Aim of the task:
Take from the records below each line that holds "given".

Supplied data:
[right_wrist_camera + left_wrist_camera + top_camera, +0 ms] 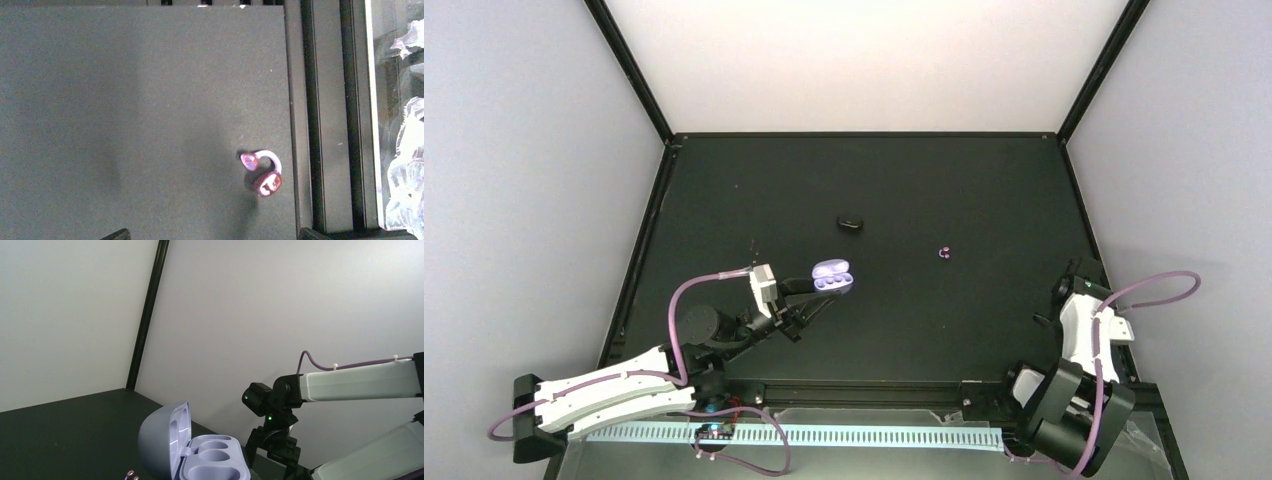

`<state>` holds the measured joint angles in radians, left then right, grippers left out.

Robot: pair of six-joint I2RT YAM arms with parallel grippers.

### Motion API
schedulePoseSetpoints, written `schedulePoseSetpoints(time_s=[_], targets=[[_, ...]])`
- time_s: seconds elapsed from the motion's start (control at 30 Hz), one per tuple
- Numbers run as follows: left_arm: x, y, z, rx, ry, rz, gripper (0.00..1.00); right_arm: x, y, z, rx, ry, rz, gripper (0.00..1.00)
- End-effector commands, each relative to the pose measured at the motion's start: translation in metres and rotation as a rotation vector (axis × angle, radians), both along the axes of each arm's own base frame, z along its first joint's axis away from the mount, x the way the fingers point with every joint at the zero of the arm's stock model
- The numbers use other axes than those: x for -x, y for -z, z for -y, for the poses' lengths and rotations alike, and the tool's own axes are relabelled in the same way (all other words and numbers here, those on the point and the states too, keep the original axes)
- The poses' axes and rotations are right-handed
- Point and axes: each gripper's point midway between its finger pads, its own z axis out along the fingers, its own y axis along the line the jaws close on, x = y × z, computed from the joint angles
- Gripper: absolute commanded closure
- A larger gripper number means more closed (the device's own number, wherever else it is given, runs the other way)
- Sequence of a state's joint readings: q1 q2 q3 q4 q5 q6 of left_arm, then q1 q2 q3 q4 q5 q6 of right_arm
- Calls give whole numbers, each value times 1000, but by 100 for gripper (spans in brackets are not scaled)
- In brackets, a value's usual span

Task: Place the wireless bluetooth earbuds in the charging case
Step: Move the earbud to the center of the board.

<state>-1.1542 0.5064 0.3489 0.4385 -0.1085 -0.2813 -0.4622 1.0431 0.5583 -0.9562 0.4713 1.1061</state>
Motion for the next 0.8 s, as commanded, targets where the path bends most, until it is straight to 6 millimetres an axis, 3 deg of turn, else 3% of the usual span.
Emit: schedulePoseSetpoints(time_s=[0.0,0.17,0.37,0.5,0.77], targets=[[7,-8,-1,38,42,-5,98,6,-3,18,51,79,30,13],[8,-10,-7,45,30,3,98,2,1,32,19,73,88,16],[8,-6,-7,43,34,-8,98,14,4,47,0,135,108,26],[7,-4,-5,37,29,-11,98,12,10,46,-22,124,104,32],[5,1,1,31,40,-26,99,11,21,39,-60,120,115,34]])
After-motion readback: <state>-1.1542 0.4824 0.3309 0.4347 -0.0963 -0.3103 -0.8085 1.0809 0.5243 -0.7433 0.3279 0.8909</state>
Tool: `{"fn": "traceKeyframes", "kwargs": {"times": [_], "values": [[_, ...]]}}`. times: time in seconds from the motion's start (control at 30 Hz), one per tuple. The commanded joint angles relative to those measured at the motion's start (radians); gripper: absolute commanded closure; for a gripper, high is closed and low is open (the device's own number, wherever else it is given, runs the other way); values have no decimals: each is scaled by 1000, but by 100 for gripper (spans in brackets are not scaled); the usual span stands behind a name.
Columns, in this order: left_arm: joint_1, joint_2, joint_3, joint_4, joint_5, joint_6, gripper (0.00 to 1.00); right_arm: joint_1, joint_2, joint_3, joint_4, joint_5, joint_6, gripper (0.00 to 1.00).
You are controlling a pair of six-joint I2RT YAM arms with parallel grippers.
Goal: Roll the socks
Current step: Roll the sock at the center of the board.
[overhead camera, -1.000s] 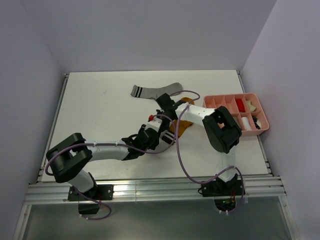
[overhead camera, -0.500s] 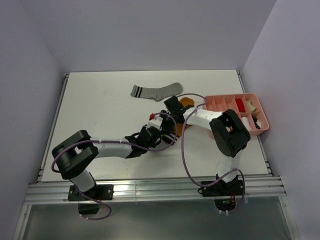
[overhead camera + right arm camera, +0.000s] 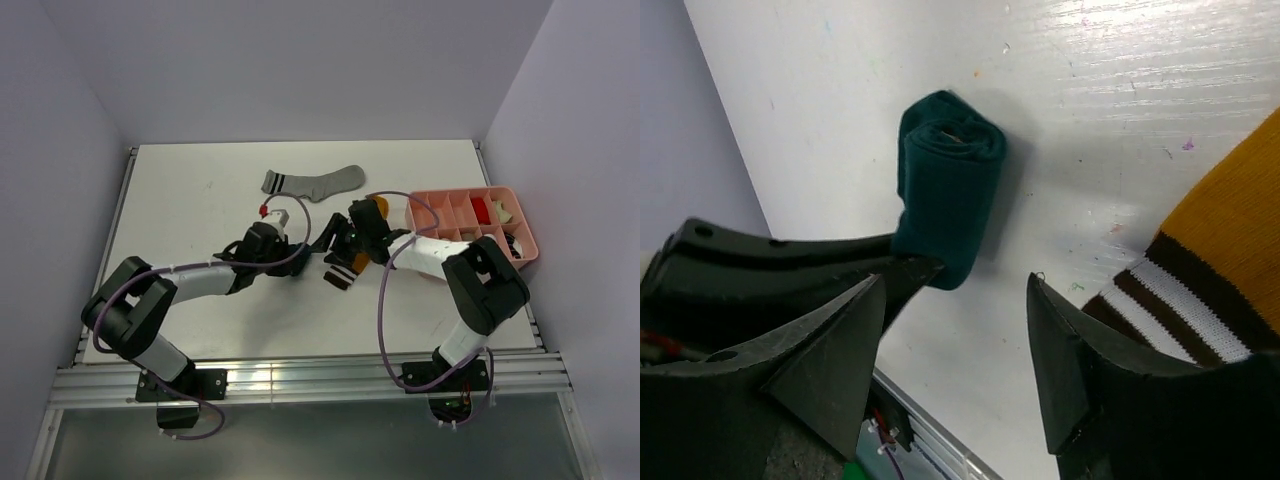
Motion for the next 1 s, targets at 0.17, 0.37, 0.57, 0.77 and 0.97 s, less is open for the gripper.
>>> {"fn": "traceKeyframes", "kwargs": {"times": [0.17,0.37,0.57,0.77,0.97], "values": [[174,64,-51,109,375,-176,99,-2,33,-77,302,6,56,33],[235,125,-65,149,461,-243,99,11,127,-65,390,3,64,33],[278,194,-72,169,512,-288,99,21,219,-22,414,-23,54,34],[288,257,-52,142,543,-294,99,26,276,-8,474,-61,64,36],[291,293,-42,122,549,-295,99,28,294,-5,463,-75,50,62]]}}
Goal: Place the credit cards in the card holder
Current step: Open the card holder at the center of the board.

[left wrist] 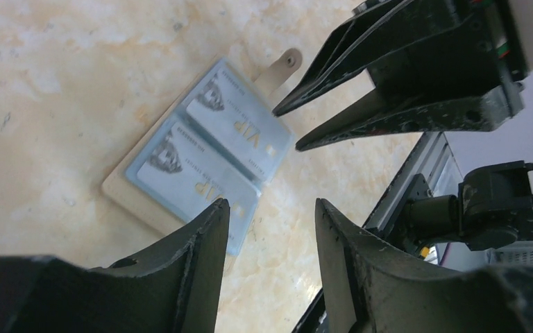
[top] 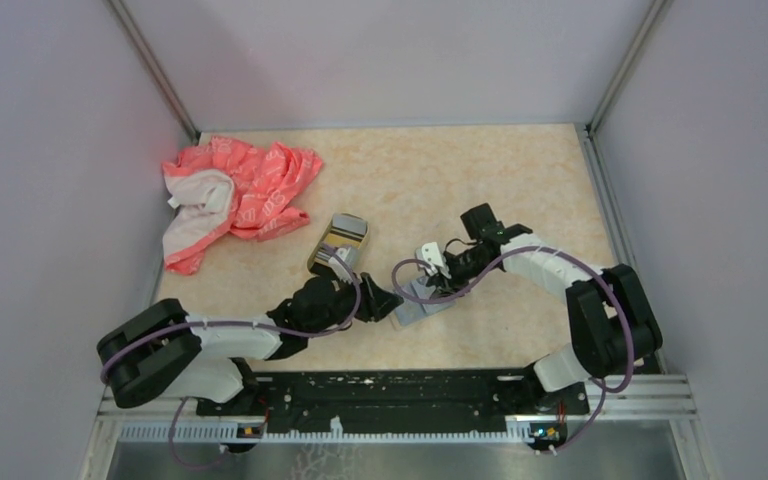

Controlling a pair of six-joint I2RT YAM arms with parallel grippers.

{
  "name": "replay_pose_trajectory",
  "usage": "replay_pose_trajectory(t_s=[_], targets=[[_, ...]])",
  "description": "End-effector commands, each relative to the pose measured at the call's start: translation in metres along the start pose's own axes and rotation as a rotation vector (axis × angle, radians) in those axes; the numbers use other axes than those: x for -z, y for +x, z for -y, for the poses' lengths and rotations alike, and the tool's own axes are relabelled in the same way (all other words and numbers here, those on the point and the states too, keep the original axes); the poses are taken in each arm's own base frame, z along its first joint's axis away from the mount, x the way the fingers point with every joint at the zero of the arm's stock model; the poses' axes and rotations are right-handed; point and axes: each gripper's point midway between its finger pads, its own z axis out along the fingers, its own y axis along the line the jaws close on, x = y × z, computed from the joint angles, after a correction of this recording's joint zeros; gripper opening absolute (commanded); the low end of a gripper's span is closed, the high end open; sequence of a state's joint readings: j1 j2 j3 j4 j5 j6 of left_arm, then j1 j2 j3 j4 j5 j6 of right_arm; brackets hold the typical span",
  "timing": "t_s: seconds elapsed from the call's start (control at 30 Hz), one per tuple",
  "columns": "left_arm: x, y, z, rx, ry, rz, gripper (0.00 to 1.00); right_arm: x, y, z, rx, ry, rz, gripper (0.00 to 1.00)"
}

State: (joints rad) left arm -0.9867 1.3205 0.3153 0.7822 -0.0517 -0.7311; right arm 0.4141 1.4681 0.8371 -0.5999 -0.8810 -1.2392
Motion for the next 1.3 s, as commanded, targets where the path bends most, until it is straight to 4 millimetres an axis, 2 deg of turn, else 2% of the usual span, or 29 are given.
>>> replay_pose_trajectory(t_s=[0.0, 0.3, 0.73, 1.07, 1.27], targets=[[0.007, 0.012, -0.013, 0.055, -0.043, -0.017, 0.56, -0.004, 0.000, 0.003, 0.079, 0.002, -0.017, 0.34], [-0.005, 0.030, -0.022, 0.147, -0.084, -0.075, 0.58, -0.011, 0.013, 0.001, 0.070, -0.012, -0.066, 0.35], [-0.023, 0.048, -0.028, 0.172, -0.103, -0.131, 0.58, -0.011, 0.014, 0.001, 0.064, -0.017, -0.071, 0.35], [-0.021, 0.042, -0.011, 0.174, -0.027, -0.134, 0.51, -0.011, 0.013, 0.000, 0.060, -0.021, -0.070, 0.35], [-0.016, 0.042, -0.009, 0.181, -0.011, -0.132, 0.50, -0.012, 0.010, -0.004, 0.074, -0.038, -0.053, 0.36]])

Result:
- A larger gripper number means more closed (the device's own number, wherever else it is given, runs the other way)
Tool: `{"fn": "traceKeyframes", "kwargs": {"times": [_], "values": [[_, ...]]}}`. times: time in seconds from the motion's start (control at 30 Hz), one per tuple. The commanded joint angles relative to those measured at the motion's start (radians); gripper: absolute commanded closure; for a gripper, high is closed and low is open (the device's own number, wherever else it is given, runs the other way); values have no decimals: each is scaled by 1000, but by 100 for gripper (spans in brackets are not scaled); the usual span stands behind a name.
Motion for the next 1.3 s, as commanded, targets where the path bends most, until it is straight to 4 millimetres an axis, 2 deg of turn, else 2% of the usual span, or 29 are given.

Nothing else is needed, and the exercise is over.